Online Program

Effects of a Medicaid home visiting perinatal program on maternal and child health: Who benefits the most?

Wednesday, November 6, 2013 : 1:10 p.m. - 1:30 p.m.

Cristian Meghea, PhD, Department of Obstetrics, Gynecology & Reproductive Biology and Institute for Health Policy, Michigan State University, College of Human Medicine, East Lansing, MI
Lee Anne Roman, MSN, PhD, Department of Obstetrics, Gynecology and Reproductive Biology, Michigan State University, East Lansing, MI
Jennifer Raffo, MA, Department of Obstetrics, Gynecology, and Reproductive Biology, Michigan State University, College of Human Medicine, Grand Rapids, MI
Background There is renewed interest in broader dissemination of home visiting programs through funding under the Affordable Care Act. The Maternal and Infant Health Program (MIHP) provides home visiting and enhanced prenatal services for Medicaid eligible women and infants in Michigan. The objective is to evaluate the effectiveness of MIHP in improving maternal and infant assessing whether specific subgroups experience increased benefits

Methods The study population is all Medicaid eligible women who gave birth in 2009 and 2010, and their infants. We used statewide maternal and infant linked data spanning from the preconceptional period until the end of the first year after birth, including Medicaid claims, vital records, and program participation. This was a quasi-experimental evaluation of the MIHP effectiveness, specifically using propensity score matching.

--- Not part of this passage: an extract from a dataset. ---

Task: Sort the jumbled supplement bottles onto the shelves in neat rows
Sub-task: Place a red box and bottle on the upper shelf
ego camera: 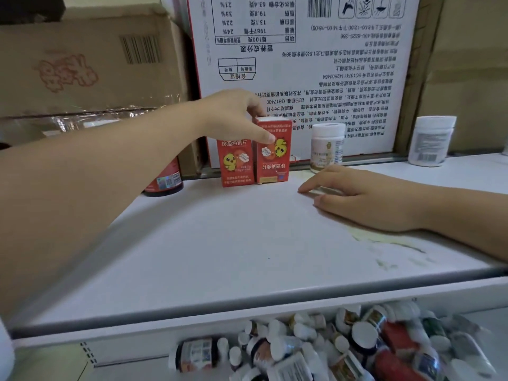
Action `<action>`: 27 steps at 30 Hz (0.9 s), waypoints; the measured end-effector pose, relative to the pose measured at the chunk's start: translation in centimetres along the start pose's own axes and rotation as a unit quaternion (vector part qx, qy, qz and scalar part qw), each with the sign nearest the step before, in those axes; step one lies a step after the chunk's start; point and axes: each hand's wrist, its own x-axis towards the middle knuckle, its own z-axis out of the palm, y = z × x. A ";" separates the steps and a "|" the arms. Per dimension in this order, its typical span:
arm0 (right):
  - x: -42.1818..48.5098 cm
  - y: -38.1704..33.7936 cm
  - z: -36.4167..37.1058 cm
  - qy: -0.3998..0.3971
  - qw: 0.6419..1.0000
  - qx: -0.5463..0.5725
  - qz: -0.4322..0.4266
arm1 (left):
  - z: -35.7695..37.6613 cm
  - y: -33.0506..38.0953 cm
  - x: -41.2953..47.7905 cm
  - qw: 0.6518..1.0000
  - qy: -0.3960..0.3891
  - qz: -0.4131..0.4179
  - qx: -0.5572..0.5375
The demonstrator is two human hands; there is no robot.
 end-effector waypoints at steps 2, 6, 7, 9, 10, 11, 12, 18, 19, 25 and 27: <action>0.1 0.1 0.0 -0.003 1.000 0.001 0.001 | 0.0 -0.5 0.1 1.000 -0.008 -0.008 -0.010; 0.2 0.3 0.1 -0.003 1.000 0.009 0.001 | 0.1 -1.0 0.0 1.000 -0.017 -0.012 -0.007; 0.2 0.4 0.1 -0.004 1.000 0.009 0.002 | 0.1 -1.0 0.0 1.000 -0.019 -0.013 -0.009; 0.2 0.4 0.1 -0.006 1.000 0.010 0.001 | 0.1 -1.0 -0.2 1.000 -0.020 -0.013 -0.012; 0.1 0.4 0.1 -0.006 1.000 0.012 0.000 | 0.1 -0.9 -0.3 1.000 -0.019 -0.013 -0.008; 0.1 0.4 0.1 -0.007 1.000 0.012 -0.001 | 0.2 -0.9 -0.4 1.000 -0.012 -0.011 0.001; 0.0 0.3 0.1 -0.008 1.000 0.011 -0.001 | 0.2 -1.0 -0.6 1.000 0.001 -0.008 0.014; -0.4 -0.7 -0.2 0.006 0.999 -0.030 0.009 | -1.2 -1.5 -4.6 0.991 0.129 0.013 0.041; -0.5 -1.0 -0.3 0.011 0.999 -0.041 0.013 | -1.4 -1.8 -5.7 0.988 0.146 0.015 0.050; -2.3 -4.1 -1.3 0.022 0.994 -0.097 0.048 | -1.5 -4.0 -12.9 0.994 0.031 -0.020 0.100; -3.5 -5.8 -1.5 0.029 0.996 -0.068 0.058 | -1.4 -4.6 -15.5 0.995 0.000 -0.024 0.098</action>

Results Overall, MIHP participants had higher odds of receiving any prenatal care (OR=2.9), appropriate prenatal care (OR=1.06), appropriate postnatal checkups (OR=1.5) compared to matched equivalent non-participants. Their infants had lower odds of low birth weight (OR=0.9), very low birth weight (OR=0.7), and higher odds of receiving well-child visits (OR=1.7) and the appropriate number of well-child visits (OR=1.5). All results were significant (p<0.05). Women who enrolled in MIHP during the 1st trimester, teenage mothers, and first-time mothers experienced stronger MIHP effects.

Conclusions There was a pattern of significant favorable MIHP effects across a range of maternal and infant outcomes beginning during pregnancy, continued at birth, and sustained through the first year after birth. Early MIHP enrollees, teenage, and first-time mothers seemed to benefit more from MIHP.

Learning Areas:

Biostatistics, economics
Conduct evaluation related to programs, research, and other areas of practice
Implementation of health education strategies, interventions and programs
Provision of health care to the public

Learning Objectives:
Evaluate the effects of a Medicaid home visiting program in subpopulations of mothers and infants in Michigan

Presenting author's disclosure statement:

Qualified on the content I am responsible for because: I am the principal investigator and co-principal investigator on multiple grants, including federally funded on topics related to maternal and child health and the prevention of cancer. I am the Primary Investigator on the quasi-experimental evaluation of the Medicaid Maternal and Infant Health Program in Michigan.
Any relevant financial relationships? No

I agree to comply with the American Public Health Association Conflict of Interest and Commercial Support Guidelines, and to disclose to the participants any off-label or experimental uses of a commercial product or service discussed in my presentation.